Eu só votaria em Bolsonaro em um caso muito específico: voto útil. Ou seja: entre ele e qualquer político de partidos comunistas e socialistas, fico com ele. Convicta. Afinal, a opção da ditadura militar já se esgotou no país; Bolsonaro não vai resgatá-la. Mas ainda tem muita gente que está doida para implantar uma ditadura de esquerda aqui. E, caso você não saiba, as ditaduras de esquerda têm um potencial destrutivo infinitamente maior. O militar queria moralizar o Brasil e acabar com as guerrilhas; o esquerdista totalitário quer bancar Deus e criar o homem novo do zero. Por esse simples motivo, os Wyllys da vida se tornam muito mais perigosos que Bolsonaro.

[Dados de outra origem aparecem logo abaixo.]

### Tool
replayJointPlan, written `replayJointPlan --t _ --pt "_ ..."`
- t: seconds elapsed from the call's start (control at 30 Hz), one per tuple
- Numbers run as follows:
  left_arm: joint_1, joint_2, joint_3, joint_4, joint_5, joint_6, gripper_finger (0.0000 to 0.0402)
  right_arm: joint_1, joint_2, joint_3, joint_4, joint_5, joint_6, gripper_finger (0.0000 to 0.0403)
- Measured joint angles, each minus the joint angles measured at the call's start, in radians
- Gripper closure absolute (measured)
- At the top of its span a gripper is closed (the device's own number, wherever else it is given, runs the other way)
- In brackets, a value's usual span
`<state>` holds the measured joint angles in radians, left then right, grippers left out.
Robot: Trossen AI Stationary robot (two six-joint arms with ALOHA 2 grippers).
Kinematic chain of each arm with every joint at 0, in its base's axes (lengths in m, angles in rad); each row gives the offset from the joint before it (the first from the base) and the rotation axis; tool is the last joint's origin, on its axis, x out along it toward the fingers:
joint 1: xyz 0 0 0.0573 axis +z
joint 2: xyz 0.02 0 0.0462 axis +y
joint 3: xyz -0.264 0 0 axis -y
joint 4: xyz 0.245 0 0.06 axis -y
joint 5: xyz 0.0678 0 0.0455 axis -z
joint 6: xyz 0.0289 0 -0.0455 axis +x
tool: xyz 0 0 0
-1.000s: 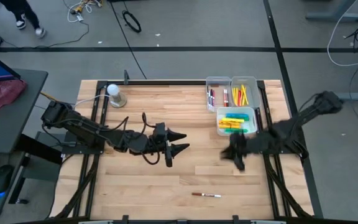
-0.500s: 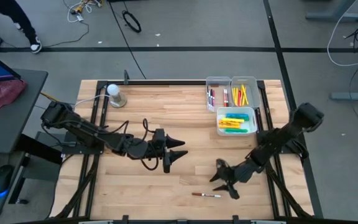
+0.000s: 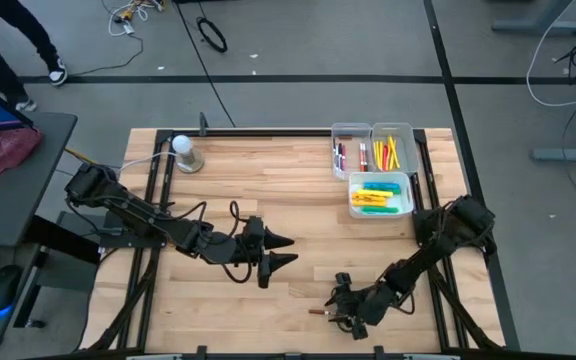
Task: Pick & Place Markers
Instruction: Put the brown marker pen into the transparent bin
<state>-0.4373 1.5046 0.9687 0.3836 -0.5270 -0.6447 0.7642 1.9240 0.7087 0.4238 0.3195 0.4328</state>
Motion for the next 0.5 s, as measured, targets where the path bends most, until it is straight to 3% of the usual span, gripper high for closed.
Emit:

Só que esse tipo de autoritarismo tem sido mais difícil de detectar, porque se disfarça de amor às "minorias oprimidas" e traz em seu bojo o messianismo estatal que ainda encanta o brasileiro.

É isso, acima de tudo, que eu desejo para o Brasil: que o "autoritarismo do oprimido" se torne claro como o dia. Quando a indignação com um Bolsonaro citando Ustra for diretamente proporcional ao escândalo de um Wyllys orgulhosamente fantasiado de Che Guevara, teremos perspectivas políticas bem melhores.